2. To say $$[w]_{\mathcal{B}}=\left(\begin{array}{c}1\\2\end{array}\right)$$ means that $$1$$ is the $$v_1$$-coordinate of $$w$$, and that $$2$$ is the $$v_2$$-coordinate:
$w=v_1+2v_2=\left(\begin{array}{c}1\\1\end{array}\right)+2\left(\begin{array}{c}1\\-1\end{array}\right)=\left(\begin{array}{c}3\\-1\end{array}\right).\nonumber$
3. We have to solve the vector equation $$v=c_1v_1+c_2v_2$$ in the unknowns $$c_1,\: c_2$$. We form an augmented matrix and row reduce:
$\left(\begin{array}{cc|c} 1&1&5 \\ 1&-1&3\end{array}\right) \quad\xrightarrow{\text{RREF}}\quad\left(\begin{array}{cc|c} 1&0&4 \\ 0&1&1\end{array}\right).\nonumber$
We have $$c_1=4$$ and $$c_2=1$$, so $$v=4v_1+v_2$$ and $$[v]_{\mathcal{B}}=\left(\begin{array}{c}4\\1\end{array}\right)$$.
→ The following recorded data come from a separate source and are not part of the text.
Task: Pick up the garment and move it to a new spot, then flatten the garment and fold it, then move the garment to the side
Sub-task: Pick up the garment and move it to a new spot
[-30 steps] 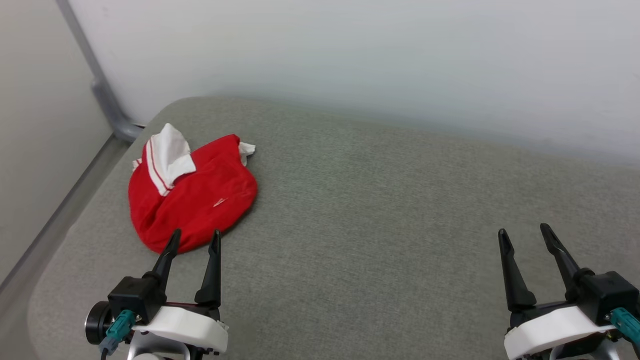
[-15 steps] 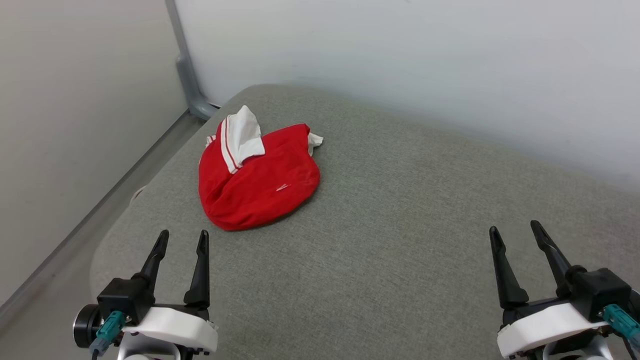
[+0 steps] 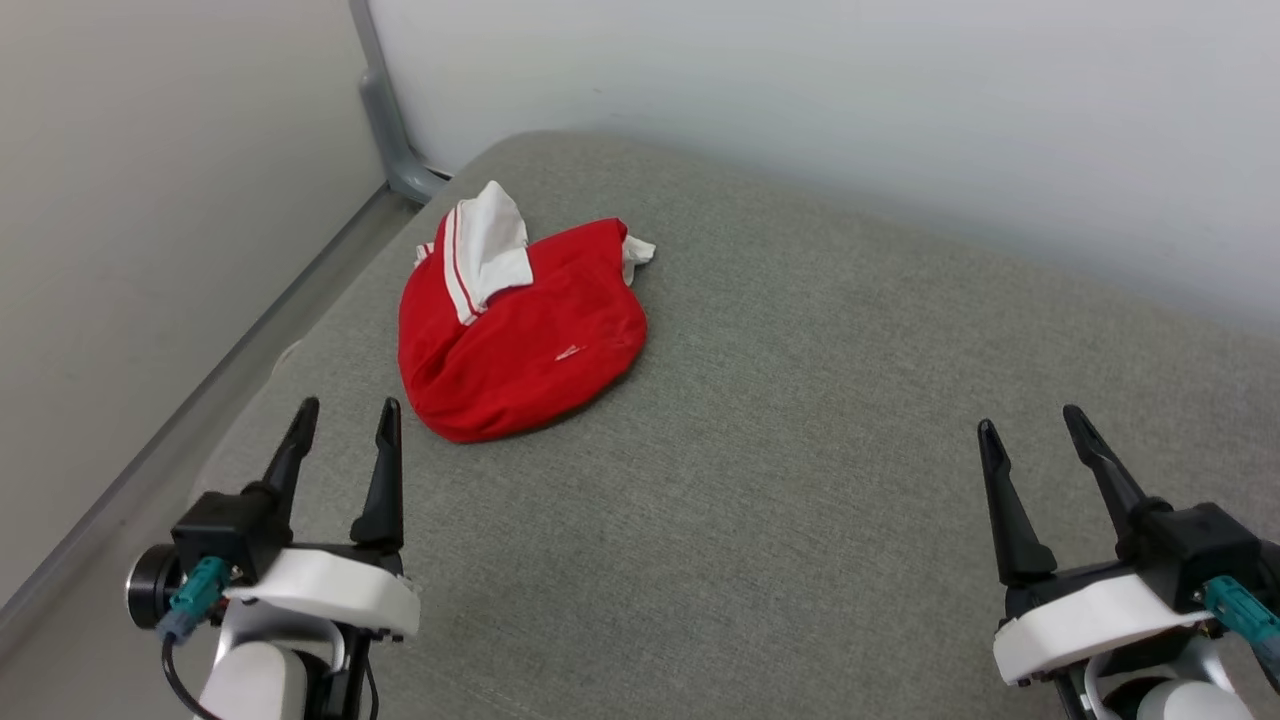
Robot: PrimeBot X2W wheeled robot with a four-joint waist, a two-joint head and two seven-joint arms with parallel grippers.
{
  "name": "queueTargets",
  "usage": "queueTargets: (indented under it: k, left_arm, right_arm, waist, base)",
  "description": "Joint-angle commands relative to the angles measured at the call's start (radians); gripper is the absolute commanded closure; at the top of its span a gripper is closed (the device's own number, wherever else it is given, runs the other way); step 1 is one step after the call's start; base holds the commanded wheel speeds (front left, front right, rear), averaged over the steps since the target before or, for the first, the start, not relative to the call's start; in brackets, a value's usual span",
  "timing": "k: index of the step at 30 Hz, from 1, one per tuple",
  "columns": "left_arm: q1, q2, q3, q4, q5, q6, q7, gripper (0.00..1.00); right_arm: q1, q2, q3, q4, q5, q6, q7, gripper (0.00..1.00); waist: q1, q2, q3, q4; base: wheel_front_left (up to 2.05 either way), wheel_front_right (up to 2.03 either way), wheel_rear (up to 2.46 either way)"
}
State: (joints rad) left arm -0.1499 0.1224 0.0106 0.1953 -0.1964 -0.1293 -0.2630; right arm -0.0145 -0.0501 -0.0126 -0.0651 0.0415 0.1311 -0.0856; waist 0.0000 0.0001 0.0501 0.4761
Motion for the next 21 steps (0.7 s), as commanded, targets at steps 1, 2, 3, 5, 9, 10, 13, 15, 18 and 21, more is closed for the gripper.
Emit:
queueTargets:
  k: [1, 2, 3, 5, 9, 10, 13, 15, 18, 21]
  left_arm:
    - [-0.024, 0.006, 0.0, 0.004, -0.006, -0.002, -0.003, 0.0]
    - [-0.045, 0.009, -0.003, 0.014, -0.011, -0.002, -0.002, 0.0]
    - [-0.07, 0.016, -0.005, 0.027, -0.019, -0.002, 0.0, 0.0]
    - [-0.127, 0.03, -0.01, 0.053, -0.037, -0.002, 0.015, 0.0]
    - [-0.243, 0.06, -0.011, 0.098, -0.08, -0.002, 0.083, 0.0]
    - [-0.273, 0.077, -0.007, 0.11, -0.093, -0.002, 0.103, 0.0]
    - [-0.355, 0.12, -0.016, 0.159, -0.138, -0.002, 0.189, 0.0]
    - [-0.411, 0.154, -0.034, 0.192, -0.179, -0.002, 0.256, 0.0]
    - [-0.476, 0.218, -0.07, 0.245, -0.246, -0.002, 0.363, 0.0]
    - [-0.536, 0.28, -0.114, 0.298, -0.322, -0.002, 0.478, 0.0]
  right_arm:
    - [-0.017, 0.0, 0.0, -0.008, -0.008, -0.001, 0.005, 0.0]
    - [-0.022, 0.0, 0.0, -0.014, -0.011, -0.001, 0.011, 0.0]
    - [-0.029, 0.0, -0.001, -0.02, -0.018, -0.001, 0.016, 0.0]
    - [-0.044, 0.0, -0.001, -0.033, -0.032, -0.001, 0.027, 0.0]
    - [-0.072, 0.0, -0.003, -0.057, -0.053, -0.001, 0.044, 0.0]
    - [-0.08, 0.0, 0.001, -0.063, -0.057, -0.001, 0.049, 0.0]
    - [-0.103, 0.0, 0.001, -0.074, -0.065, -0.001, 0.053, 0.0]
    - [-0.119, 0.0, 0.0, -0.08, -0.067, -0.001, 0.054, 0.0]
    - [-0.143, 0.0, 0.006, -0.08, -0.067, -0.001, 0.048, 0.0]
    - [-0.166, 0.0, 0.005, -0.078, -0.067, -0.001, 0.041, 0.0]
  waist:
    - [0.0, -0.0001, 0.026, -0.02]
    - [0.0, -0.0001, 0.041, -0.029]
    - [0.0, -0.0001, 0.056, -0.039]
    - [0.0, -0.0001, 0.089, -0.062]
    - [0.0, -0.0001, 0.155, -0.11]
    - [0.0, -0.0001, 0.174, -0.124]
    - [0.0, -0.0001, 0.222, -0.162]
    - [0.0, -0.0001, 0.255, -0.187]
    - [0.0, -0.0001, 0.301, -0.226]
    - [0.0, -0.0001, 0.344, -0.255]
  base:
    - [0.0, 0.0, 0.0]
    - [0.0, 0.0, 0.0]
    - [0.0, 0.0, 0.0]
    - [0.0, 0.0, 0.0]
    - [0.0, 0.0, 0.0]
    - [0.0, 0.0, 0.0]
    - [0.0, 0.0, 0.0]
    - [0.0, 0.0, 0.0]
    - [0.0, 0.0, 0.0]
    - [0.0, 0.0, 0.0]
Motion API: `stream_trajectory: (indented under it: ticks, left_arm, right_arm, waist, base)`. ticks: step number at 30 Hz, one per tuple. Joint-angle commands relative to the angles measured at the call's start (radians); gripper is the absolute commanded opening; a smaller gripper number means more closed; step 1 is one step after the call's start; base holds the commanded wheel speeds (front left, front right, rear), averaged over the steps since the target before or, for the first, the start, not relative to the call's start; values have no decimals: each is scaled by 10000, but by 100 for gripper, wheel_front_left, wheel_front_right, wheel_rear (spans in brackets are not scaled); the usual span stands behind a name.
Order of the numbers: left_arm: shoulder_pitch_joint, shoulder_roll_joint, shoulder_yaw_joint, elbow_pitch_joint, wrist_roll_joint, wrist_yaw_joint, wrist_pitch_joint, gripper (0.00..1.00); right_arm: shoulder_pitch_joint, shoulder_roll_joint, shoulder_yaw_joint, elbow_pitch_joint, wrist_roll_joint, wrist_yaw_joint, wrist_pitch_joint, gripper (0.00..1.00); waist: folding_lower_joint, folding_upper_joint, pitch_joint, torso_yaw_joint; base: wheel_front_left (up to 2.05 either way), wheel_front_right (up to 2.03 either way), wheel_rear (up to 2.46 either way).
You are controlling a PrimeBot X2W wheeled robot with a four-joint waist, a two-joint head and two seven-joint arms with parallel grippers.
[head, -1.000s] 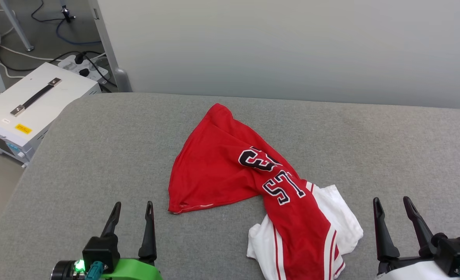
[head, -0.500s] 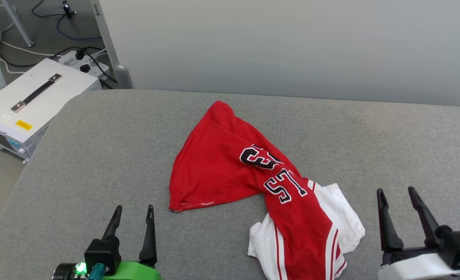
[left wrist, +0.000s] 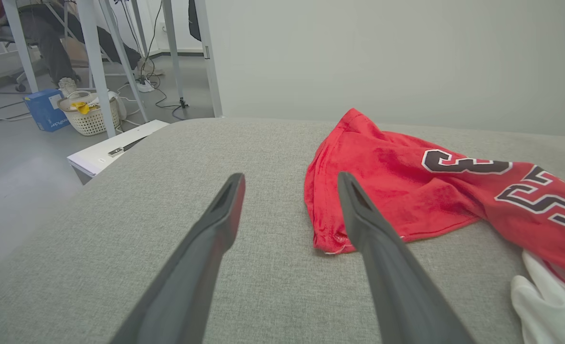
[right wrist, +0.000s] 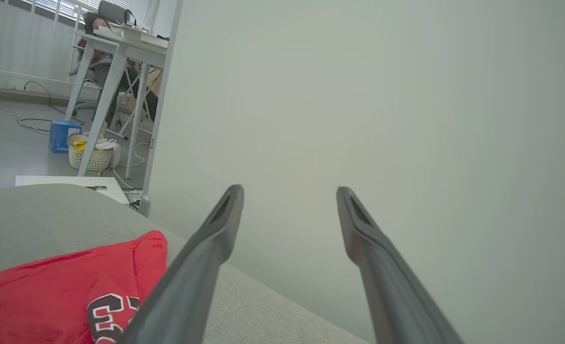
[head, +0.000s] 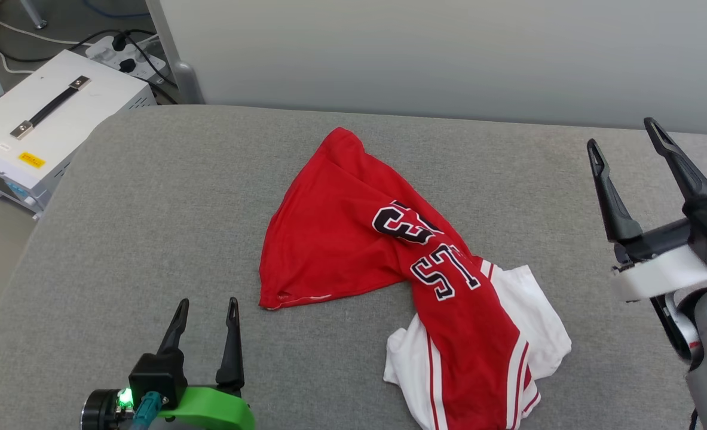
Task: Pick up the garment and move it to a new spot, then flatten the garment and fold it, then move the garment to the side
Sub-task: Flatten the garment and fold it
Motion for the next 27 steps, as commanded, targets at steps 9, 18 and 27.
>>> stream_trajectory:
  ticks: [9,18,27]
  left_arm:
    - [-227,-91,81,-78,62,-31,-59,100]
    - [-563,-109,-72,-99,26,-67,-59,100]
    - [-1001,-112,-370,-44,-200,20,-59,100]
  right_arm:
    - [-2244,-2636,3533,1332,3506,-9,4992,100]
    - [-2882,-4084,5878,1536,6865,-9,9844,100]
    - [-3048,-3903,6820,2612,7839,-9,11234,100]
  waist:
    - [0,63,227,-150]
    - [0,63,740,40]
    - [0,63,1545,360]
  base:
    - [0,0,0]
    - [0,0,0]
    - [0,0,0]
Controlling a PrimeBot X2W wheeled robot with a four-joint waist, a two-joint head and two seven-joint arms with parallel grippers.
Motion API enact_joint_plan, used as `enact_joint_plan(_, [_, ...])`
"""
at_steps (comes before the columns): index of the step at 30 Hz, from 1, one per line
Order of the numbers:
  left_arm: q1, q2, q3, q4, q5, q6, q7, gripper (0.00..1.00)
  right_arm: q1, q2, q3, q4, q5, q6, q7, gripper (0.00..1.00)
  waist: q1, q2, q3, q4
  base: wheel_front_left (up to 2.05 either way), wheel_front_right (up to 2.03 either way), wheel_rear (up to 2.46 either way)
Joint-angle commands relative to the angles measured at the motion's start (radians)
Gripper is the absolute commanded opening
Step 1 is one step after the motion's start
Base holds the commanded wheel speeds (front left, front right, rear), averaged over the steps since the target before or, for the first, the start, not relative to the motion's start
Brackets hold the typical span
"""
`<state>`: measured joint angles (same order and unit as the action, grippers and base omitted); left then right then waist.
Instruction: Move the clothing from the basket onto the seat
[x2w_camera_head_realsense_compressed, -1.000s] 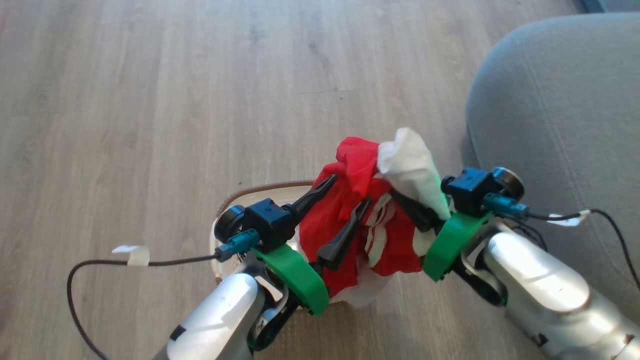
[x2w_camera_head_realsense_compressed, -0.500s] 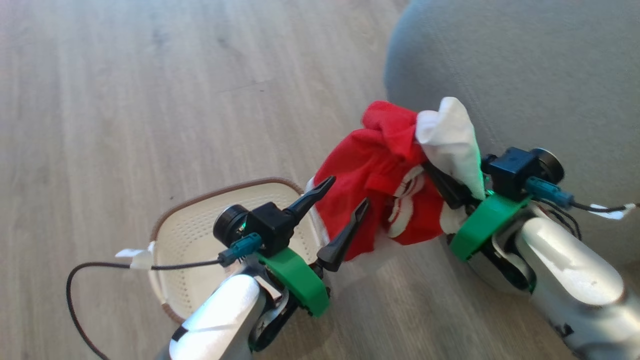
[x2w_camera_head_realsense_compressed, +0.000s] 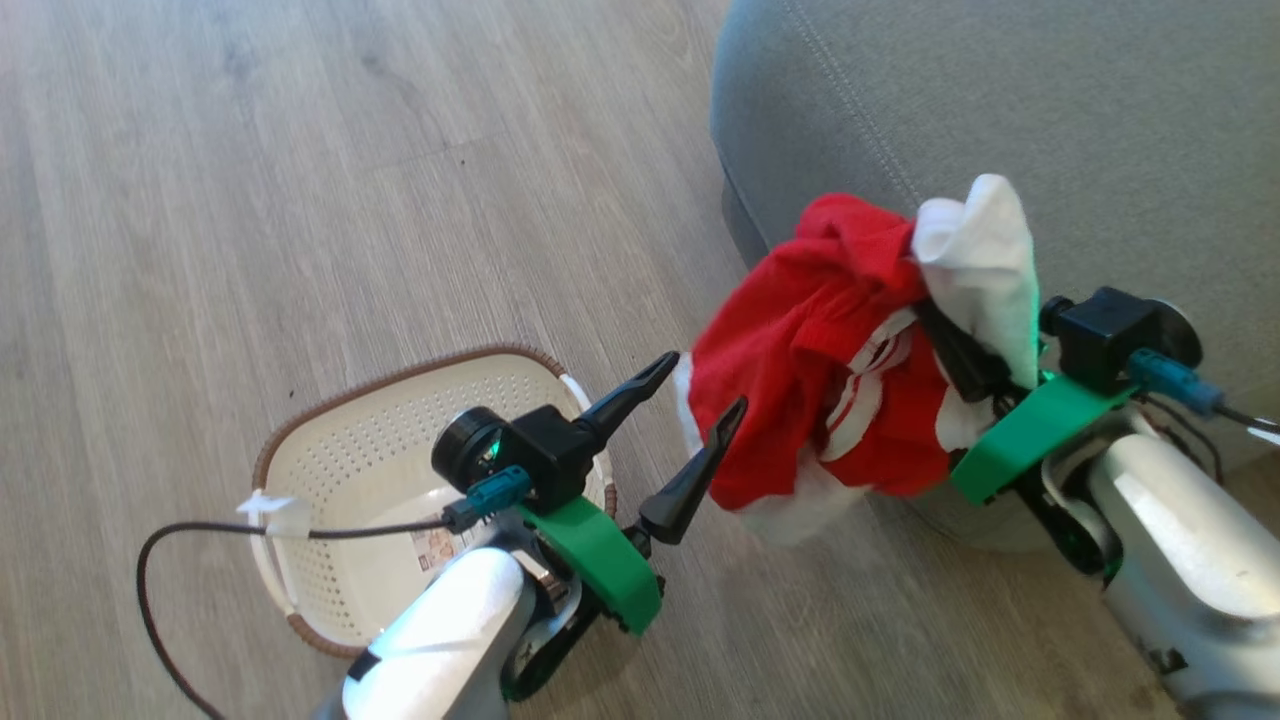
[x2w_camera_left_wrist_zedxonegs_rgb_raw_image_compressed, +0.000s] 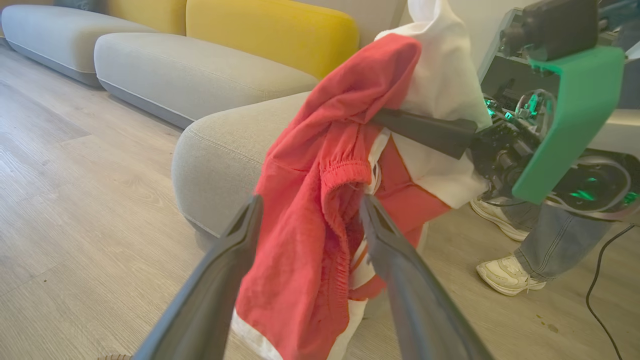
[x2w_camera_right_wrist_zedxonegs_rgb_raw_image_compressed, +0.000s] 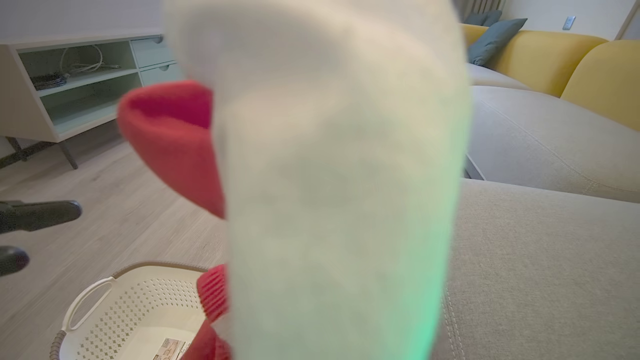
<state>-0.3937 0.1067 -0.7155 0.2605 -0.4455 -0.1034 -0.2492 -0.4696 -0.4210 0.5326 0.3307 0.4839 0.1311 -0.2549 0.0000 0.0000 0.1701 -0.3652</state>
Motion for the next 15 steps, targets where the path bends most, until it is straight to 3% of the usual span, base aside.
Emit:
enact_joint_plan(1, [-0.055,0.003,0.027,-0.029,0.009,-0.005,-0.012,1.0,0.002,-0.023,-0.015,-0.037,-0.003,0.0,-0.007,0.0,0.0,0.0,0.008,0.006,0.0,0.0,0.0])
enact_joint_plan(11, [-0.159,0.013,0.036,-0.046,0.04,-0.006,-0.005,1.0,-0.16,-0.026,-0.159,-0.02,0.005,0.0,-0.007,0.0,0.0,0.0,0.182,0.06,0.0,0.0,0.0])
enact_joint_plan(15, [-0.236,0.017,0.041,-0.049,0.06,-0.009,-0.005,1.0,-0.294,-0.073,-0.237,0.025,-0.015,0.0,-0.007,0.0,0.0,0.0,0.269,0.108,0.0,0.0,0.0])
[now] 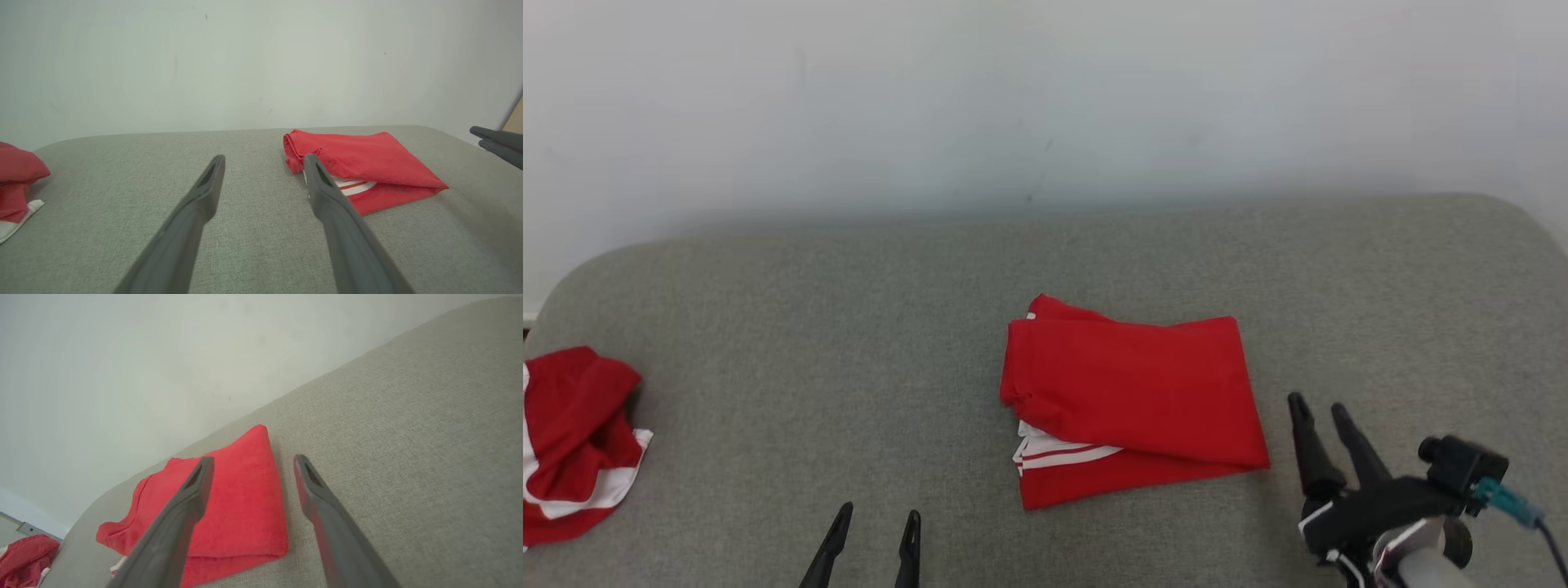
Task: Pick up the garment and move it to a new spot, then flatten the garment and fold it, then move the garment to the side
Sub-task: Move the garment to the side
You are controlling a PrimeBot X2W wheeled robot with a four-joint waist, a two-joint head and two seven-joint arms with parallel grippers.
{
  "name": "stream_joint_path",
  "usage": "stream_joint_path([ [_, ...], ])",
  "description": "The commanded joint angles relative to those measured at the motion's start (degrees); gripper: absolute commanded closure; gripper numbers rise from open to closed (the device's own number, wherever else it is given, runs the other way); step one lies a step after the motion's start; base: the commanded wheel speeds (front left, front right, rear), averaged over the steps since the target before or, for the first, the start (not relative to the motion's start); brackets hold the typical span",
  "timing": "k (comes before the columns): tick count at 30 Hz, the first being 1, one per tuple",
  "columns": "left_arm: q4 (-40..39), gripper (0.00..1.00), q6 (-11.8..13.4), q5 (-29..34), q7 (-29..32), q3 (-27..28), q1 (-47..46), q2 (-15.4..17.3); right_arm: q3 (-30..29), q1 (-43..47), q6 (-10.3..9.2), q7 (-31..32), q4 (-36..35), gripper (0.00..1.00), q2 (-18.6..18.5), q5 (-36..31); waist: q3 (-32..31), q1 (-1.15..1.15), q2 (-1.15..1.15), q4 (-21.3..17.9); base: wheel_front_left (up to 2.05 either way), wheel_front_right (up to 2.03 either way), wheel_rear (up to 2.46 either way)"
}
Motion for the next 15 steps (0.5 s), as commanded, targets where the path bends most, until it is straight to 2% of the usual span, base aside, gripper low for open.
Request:
stream_joint_path([
  [1, -0.01, 0.00, 0.22, 0.35, -0.31, -0.18, -0.80, 0.00, 0.34, -0.80, -0.05, -0.05, 0.33, 0.00, -0.58, 0.62, 1.68, -0.01, 0.00, 1.45, 0.00, 0.00, 0.00],
  [7, 0.04, 0.00, 0.53, 0.27, -0.31, -2.33, -3.08, 0.01, 5.25, -7.34, -0.05, 1.66, 5.64, 0.00, -3.16, 13.66, 5.12, -0.01, 0.00, 3.63, 0.00, 0.00, 0.00],
  [15, 0.46, 0.00, 0.89, 0.00, -0.31, -3.89, -6.44, 0.01, 9.63, -12.58, -0.05, 4.77, 7.69, 0.00, -5.55, 27.60, 9.46, -0.01, 0.00, 5.72, 0.00, 0.00, 0.00],
])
In the following picture, we indicate the coordinate system defined by $$\mathcal{B}$$ by drawing lines parallel to the “$$v_1$$-axis” and “$$v_2$$-axis”. Using this grid it is easy to see that the $$\mathcal{B}$$-coordinates of $$v$$ are $$\left(\begin{array}{c}5\\1\end{array}\right)$$, and that the $$\mathcal{B}$$-coordinates of $$w$$ are $$\left(\begin{array}{c}1\\2\end{array}\right)$$.

Figure $$\PageIndex{1}$$

This picture could be the grid of streets in Palo Alto, California. Residents of Palo Alto refer to northwest as “north” and to northeast as “east”. There is a reason for this: the old road to San Francisco is called El Camino Real, and that road runs from the southeast to the northwest in Palo Alto. So when a Palo Alto resident says “go south two blocks and east one block”, they are giving directions from the origin to the Whole Foods at $$w$$.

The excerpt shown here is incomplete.